* DIRECTIONS *
Go through the entries below and pick out every line with "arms".

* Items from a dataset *

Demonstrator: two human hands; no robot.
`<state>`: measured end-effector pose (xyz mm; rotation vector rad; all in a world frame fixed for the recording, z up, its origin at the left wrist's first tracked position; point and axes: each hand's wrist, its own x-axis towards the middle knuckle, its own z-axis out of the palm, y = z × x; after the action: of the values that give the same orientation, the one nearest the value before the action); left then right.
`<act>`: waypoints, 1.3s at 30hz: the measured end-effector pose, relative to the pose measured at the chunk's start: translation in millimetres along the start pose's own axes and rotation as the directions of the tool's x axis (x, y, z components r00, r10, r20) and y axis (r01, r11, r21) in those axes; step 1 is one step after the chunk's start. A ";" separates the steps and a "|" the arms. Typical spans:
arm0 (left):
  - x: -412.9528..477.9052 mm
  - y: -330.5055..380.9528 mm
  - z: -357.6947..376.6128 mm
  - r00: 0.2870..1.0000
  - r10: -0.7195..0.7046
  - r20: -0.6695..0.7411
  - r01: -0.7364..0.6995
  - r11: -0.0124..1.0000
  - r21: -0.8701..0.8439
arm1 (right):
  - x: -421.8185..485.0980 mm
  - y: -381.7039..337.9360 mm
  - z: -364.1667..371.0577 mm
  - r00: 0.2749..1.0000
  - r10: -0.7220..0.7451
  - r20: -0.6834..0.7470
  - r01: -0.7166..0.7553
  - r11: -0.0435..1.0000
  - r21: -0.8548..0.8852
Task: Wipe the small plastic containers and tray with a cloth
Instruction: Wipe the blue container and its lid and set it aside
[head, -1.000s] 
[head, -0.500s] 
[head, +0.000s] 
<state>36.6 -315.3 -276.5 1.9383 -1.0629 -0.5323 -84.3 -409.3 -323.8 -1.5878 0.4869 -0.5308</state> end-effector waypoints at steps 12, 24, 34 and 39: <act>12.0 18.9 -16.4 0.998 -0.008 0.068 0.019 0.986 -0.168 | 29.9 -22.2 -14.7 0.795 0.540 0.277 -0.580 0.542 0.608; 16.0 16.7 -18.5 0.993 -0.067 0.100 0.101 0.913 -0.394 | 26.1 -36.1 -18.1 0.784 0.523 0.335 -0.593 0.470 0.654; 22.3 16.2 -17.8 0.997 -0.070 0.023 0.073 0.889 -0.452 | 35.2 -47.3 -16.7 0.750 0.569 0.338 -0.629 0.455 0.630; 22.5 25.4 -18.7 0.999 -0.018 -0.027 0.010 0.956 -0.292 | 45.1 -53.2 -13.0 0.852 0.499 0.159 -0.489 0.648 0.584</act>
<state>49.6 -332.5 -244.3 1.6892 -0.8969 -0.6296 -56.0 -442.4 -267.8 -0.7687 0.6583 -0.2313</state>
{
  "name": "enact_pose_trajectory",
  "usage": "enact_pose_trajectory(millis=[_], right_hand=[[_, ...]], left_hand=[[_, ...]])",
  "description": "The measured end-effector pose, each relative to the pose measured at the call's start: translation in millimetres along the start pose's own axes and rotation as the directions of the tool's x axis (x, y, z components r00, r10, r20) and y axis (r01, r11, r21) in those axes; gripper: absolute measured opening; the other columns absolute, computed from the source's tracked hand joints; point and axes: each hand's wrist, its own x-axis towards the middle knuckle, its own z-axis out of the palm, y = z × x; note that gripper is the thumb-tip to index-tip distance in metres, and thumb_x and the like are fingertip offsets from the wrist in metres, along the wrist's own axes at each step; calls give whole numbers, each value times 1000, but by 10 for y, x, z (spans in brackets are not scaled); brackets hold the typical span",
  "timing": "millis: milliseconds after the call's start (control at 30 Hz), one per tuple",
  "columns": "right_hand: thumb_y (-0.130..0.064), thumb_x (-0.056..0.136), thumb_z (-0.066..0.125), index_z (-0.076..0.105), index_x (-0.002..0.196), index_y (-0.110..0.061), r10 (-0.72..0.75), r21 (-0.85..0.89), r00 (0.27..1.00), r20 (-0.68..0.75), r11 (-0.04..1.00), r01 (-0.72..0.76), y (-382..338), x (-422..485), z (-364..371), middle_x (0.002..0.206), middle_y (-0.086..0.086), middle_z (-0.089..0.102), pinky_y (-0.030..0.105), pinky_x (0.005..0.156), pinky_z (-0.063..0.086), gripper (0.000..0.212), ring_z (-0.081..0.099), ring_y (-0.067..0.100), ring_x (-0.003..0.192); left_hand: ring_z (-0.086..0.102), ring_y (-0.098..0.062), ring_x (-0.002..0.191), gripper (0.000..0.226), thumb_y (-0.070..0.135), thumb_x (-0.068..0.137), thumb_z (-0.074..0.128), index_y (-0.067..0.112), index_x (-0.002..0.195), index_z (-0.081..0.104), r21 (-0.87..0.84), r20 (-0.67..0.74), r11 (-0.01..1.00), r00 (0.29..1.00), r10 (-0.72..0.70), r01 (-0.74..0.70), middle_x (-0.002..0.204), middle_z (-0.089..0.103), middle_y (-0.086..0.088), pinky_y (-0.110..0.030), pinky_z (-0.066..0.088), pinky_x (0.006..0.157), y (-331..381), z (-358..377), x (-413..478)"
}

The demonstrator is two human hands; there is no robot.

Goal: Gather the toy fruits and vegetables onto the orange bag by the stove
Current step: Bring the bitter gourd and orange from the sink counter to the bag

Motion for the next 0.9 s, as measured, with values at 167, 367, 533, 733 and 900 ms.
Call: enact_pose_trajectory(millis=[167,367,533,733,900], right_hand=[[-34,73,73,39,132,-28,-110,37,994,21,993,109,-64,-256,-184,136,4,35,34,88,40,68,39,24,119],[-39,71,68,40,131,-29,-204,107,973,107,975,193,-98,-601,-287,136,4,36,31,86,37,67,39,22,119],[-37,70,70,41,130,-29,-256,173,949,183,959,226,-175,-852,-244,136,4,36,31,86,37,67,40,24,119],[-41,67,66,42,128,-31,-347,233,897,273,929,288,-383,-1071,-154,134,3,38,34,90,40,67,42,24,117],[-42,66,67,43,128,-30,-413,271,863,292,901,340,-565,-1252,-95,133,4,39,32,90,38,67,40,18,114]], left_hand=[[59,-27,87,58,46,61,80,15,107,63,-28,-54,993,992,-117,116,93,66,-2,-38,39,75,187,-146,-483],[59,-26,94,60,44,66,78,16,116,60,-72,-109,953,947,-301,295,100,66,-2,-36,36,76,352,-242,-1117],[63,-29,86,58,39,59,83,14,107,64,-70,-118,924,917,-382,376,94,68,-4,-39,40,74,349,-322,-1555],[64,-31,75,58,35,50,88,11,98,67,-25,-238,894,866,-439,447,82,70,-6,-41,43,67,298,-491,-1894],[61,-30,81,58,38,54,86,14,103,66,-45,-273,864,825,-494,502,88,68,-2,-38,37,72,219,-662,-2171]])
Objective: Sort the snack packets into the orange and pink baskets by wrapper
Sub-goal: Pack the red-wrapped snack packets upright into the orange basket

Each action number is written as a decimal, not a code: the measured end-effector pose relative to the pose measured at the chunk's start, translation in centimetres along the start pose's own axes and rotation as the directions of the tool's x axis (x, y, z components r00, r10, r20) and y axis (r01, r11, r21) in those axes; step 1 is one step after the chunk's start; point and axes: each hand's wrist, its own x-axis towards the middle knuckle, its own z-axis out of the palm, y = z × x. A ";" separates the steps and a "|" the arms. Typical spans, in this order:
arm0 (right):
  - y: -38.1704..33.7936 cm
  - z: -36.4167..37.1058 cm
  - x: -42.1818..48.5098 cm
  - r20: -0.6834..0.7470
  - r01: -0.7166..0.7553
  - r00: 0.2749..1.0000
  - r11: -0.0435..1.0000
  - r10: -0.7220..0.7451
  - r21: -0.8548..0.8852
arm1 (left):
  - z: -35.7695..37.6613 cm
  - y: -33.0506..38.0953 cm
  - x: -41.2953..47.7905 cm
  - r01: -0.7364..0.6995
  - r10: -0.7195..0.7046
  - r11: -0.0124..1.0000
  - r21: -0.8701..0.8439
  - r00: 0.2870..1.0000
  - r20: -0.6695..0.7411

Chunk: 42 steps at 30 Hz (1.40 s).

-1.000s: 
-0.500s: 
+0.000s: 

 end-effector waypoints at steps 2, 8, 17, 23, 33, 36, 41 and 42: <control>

* EXPECTED ANSWER *
`<act>`: waypoints, 1.3s at 30hz: the measured end-effector pose, relative to the pose measured at the chunk's start: translation in millimetres along the start pose's own axes and rotation as the directions of the tool's x axis (x, y, z components r00, r10, r20) and y axis (r01, r11, r21) in those axes; step 1 is one step after the chunk's start. A ";" separates the steps and a "|" the arms. Typical spans:
Each action number is written as a decimal, not a code: the measured end-effector pose relative to the pose measured at the chunk's start, translation in centimetres along the start pose's own axes and rotation as the directions of the tool's x axis (x, y, z components r00, r10, r20) and y axis (r01, r11, r21) in those axes; step 1 is one step after the chunk's start; point and axes: each hand's wrist, its own x-axis towards the middle knuckle, its own z-axis out of the palm, y = z × x. A ";" separates the steps and a "|" the arms. Typical spans, in this order:

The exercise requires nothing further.